Created attachment 33191 [details] One triggering file from govdocs1 While running regression testing for the release of Tika 1.11...we found a handful of new exceptions during initialization of some ppts (TIKA-1780). One example file attached.
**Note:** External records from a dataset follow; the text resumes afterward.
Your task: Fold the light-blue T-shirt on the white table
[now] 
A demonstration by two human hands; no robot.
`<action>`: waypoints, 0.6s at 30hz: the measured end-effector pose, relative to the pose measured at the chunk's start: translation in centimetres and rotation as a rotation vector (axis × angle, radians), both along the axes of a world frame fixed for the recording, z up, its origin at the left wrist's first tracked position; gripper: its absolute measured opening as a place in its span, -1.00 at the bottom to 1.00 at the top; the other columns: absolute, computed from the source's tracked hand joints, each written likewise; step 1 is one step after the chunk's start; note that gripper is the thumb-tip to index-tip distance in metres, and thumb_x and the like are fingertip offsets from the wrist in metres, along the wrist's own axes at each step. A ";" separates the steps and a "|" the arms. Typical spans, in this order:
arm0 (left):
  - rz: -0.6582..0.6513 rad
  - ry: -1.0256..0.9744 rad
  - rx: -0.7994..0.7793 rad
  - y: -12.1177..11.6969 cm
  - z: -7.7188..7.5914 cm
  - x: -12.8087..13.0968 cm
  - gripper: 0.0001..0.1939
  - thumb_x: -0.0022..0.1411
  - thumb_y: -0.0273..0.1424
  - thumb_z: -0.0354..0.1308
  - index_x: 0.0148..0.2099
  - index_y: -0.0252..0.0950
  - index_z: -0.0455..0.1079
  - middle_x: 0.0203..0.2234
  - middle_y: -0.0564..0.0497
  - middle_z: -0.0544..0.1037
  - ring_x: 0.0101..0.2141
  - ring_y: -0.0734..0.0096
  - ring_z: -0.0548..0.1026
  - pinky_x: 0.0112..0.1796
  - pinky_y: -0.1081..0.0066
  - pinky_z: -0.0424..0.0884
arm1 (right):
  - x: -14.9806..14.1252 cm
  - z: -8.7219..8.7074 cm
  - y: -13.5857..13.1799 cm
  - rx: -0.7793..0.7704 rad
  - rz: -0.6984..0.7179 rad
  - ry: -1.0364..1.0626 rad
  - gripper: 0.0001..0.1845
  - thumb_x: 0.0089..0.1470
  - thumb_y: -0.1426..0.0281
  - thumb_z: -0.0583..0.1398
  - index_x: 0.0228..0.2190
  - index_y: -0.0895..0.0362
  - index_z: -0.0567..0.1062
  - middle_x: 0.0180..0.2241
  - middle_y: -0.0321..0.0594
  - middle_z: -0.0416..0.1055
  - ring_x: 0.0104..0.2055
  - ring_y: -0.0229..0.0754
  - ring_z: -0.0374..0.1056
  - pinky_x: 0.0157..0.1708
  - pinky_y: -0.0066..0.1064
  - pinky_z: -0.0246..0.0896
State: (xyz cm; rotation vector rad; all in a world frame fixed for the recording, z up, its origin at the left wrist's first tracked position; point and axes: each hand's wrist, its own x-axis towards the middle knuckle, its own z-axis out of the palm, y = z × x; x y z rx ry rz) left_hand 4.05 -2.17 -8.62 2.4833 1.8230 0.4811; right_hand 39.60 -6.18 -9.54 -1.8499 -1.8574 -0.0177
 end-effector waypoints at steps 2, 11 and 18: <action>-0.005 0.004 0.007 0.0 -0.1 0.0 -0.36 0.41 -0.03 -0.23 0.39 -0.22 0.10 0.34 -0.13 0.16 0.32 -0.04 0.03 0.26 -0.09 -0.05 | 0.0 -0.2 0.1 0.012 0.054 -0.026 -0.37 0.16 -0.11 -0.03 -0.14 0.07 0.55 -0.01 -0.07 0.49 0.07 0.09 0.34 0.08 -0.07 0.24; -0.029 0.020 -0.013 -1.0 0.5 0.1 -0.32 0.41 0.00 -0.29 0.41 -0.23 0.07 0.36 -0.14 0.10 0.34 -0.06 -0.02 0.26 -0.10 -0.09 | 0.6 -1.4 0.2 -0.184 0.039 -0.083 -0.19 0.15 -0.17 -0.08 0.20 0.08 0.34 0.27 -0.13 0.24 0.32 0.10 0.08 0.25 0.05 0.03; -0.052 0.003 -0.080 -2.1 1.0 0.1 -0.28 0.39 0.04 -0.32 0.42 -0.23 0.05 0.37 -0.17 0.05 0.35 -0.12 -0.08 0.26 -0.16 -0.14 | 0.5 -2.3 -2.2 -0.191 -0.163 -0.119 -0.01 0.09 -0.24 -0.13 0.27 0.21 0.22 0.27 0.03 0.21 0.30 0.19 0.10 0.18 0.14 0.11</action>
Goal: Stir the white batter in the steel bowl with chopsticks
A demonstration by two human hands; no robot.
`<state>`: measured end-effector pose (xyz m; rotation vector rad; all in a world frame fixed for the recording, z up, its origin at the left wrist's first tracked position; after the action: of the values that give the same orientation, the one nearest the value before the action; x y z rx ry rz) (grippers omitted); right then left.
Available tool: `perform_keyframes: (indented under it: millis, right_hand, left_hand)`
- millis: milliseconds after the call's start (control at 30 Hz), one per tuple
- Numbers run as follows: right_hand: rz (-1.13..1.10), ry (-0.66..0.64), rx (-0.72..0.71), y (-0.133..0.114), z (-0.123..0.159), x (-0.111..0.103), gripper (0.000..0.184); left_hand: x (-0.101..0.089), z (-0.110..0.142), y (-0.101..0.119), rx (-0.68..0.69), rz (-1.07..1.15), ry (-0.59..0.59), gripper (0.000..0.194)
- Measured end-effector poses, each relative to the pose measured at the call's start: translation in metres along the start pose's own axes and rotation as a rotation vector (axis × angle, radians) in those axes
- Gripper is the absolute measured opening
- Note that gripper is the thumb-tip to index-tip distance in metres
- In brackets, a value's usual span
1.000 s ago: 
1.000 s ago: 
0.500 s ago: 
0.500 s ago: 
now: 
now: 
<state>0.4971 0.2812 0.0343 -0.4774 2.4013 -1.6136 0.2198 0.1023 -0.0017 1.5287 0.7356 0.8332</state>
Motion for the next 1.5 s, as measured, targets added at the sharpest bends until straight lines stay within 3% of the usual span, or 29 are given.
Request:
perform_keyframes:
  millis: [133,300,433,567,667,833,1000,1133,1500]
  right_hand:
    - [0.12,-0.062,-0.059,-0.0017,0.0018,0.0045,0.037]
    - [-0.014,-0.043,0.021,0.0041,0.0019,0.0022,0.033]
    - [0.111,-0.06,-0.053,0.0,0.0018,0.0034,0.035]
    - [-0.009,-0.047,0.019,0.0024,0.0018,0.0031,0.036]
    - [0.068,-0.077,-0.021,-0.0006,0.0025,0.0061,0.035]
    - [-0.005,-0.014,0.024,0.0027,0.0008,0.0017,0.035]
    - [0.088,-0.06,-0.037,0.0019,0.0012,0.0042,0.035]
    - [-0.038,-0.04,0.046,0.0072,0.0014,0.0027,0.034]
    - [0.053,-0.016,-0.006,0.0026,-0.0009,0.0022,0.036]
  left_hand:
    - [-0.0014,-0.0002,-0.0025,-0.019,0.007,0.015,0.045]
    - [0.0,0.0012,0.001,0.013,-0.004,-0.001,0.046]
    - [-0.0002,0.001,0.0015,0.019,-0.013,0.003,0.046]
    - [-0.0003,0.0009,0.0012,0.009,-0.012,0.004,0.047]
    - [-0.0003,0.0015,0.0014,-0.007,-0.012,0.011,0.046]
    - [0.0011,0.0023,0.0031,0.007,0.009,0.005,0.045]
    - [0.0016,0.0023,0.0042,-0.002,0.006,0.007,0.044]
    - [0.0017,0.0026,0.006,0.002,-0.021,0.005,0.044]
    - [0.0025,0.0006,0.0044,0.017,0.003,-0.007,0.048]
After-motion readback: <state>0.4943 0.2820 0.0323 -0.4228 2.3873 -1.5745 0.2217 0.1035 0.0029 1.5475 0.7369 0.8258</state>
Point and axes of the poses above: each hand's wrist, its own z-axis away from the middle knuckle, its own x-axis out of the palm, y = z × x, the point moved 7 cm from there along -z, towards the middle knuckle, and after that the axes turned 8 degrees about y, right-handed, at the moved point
Many apologies for not running these regression tests before we released 3.13! :(
Sample exception: java.lang.IndexOutOfBoundsException: Index: 1, Size: 1 at java.util.ArrayList.rangeCheck(ArrayList.java:653) at java.util.ArrayList.get(ArrayList.java:429) at org.apache.poi.hslf.usermodel.HSLFTextParagraph.applyParagraphIndents(HSLFTextParagraph.java:1260) at org.apache.poi.hslf.usermodel.HSLFTextParagraph.findTextParagraphs(HSLFTextParagraph.java:1171) at org.apache.poi.hslf.usermodel.HSLFTextParagraph.findTextParagraphs(HSLFTextParagraph.java:1081) at org.apache.poi.hslf.usermodel.HSLFTextParagraph.findTextParagraphs(HSLFTextParagraph.java:1017) at org.apache.poi.hslf.usermodel.HSLFTitleMaster.<init>(HSLFTitleMaster.java:41) at org.apache.poi.hslf.usermodel.HSLFSlideShow.buildSlidesAndNotes(HSLFSlideShow.java:334) at org.apache.poi.hslf.usermodel.HSLFSlideShow.<init>(HSLFSlideShow.java:143) at org.apache.poi.hslf.extractor.PowerPointExtractor.<init>(PowerPointExtractor.java:136) at org.apache.poi.hslf.extractor.PowerPointExtractor.<init>(PowerPointExtractor.java:117) at org.apache.poi.extractor.ExtractorFactory.createExtractor(ExtractorFactory.java:262) at org.apache.poi.extractor.ExtractorFactory.createExtractor(ExtractorFactory.java:231) at org.apache.poi.extractor.ExtractorFactory.createExtractor(ExtractorFactory.java:137) at org.apache.poi.stress.AbstractFileHandler.handleExtractingInternal(AbstractFileHandler.java:85) at org.apache.poi.stress.AbstractFileHandler.handleExtracting(AbstractFileHandler.java:64) at org.apache.poi.stress.HSLFFileHandler.testExtractor(HSLFFileHandler.java:65)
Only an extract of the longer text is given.